◆ **Exercise details**
Set the listing down unchanged, minus every embedded image.

◆ **Collected data**
★ ★ ★

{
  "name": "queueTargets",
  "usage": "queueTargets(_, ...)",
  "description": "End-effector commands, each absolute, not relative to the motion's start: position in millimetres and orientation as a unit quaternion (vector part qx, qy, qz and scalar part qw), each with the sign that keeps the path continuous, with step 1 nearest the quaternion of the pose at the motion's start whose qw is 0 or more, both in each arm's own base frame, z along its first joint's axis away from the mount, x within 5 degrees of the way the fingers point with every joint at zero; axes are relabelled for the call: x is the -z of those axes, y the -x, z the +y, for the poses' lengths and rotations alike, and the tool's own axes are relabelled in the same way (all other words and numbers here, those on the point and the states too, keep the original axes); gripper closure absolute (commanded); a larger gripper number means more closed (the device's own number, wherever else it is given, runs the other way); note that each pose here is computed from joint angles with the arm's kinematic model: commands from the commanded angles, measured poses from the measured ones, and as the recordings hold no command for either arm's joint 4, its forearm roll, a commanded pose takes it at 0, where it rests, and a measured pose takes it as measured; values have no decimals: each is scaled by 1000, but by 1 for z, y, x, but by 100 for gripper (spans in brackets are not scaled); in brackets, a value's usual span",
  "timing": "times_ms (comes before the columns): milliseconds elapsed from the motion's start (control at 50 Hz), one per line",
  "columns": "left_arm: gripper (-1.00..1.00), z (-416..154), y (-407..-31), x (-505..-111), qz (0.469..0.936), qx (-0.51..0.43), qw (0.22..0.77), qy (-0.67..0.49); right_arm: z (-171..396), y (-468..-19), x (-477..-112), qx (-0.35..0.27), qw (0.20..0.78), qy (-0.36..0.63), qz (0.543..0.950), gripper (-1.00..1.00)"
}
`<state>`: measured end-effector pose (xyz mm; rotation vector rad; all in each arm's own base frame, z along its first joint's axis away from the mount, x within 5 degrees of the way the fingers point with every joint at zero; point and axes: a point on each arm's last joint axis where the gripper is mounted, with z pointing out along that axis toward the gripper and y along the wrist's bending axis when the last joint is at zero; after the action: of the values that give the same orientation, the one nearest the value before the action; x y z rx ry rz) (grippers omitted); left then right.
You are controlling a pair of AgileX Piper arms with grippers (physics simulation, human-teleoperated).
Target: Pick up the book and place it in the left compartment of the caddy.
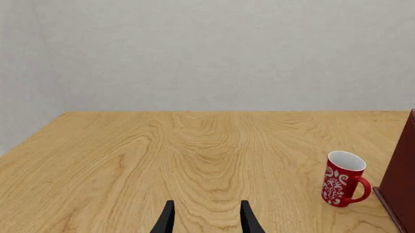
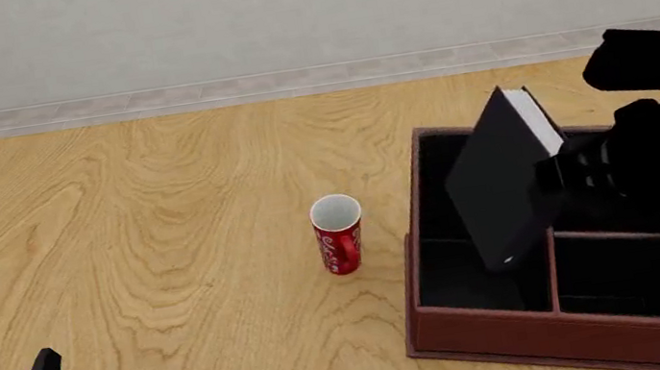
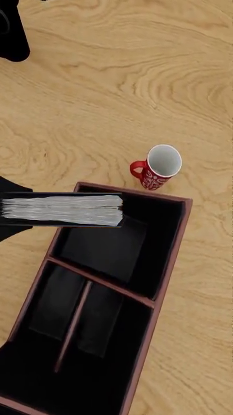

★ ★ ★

◆ **Answer space**
{
  "name": "queueTargets",
  "usage": "queueTargets(_, ...)",
  "description": "End-effector commands, each absolute, not relative to the motion's start: position in millimetres and orientation as a unit quaternion (vector part qx, qy, qz and scalar part qw), each with the sign that keeps the path continuous, with step 1 nearest the quaternion of the pose at the motion's start whose qw is 0 or more, both in each arm's own base frame, z along its first joint's axis away from the mount, x within 5 degrees of the way the fingers point with every joint at zero; axes are relabelled for the call: x is the -z of those axes, y the -x, z the +y, for the poses' lengths and rotations alike, and the tool's own axes are relabelled in the same way (all other words and numbers here, those on the point and the states too, keep the original axes); gripper closure absolute (commanded); a larger gripper number means more closed (the device's own number, wherever else it is given, runs the other way); note that each pose here is computed from joint angles with the arm's kinematic model: commands from the commanded angles, measured poses from the measured ones, and as the recordings hold no command for either arm's joint 4, its forearm roll, a commanded pose takes it at 0, where it rests, and a measured pose takes it as measured; values have no decimals: each is scaled by 1000, but by 1 for z, y, x, but by 100 for gripper (spans in brackets are not scaled); in brackets, a value's usual span",
  "timing": "times_ms (comes before the columns): milliseconds elapsed from the motion's start (control at 50 Hz), one per line",
  "columns": "left_arm: gripper (-1.00..1.00), z (-416..154), y (-407..-31), x (-505..-111), qz (0.469..0.936), qx (-0.51..0.43), qw (0.22..0.77), qy (-0.67..0.49); right_arm: z (-171..396), y (-468..-19), x (-477..-112), qx (-0.35..0.27), qw (0.20..0.78), qy (-0.36..0.63), qz (0.543..0.950), gripper (-1.00..1.00)"
}
`<state>`: measured end-effector pose (xyz mm; rotation vector rad; all in each arm's own base frame, z along its first joint's axis away from the mount, x within 5 degrees of the way the fingers point with every joint at zero; point and axes: a point on each arm's last joint axis where the gripper is mounted, with z pointing out along that axis toward the gripper and y along the wrist's bending axis when the last joint is at zero; after the action: of the values that give the same orientation, the one nearest the value before the action; x y z rx ry rz) (grippers omitted); left then right.
You are controlling a pair of AgileX Piper arms with grippers (physics simulation, human-teleoperated).
Target: Pick up the book and place it in the left compartment of the caddy.

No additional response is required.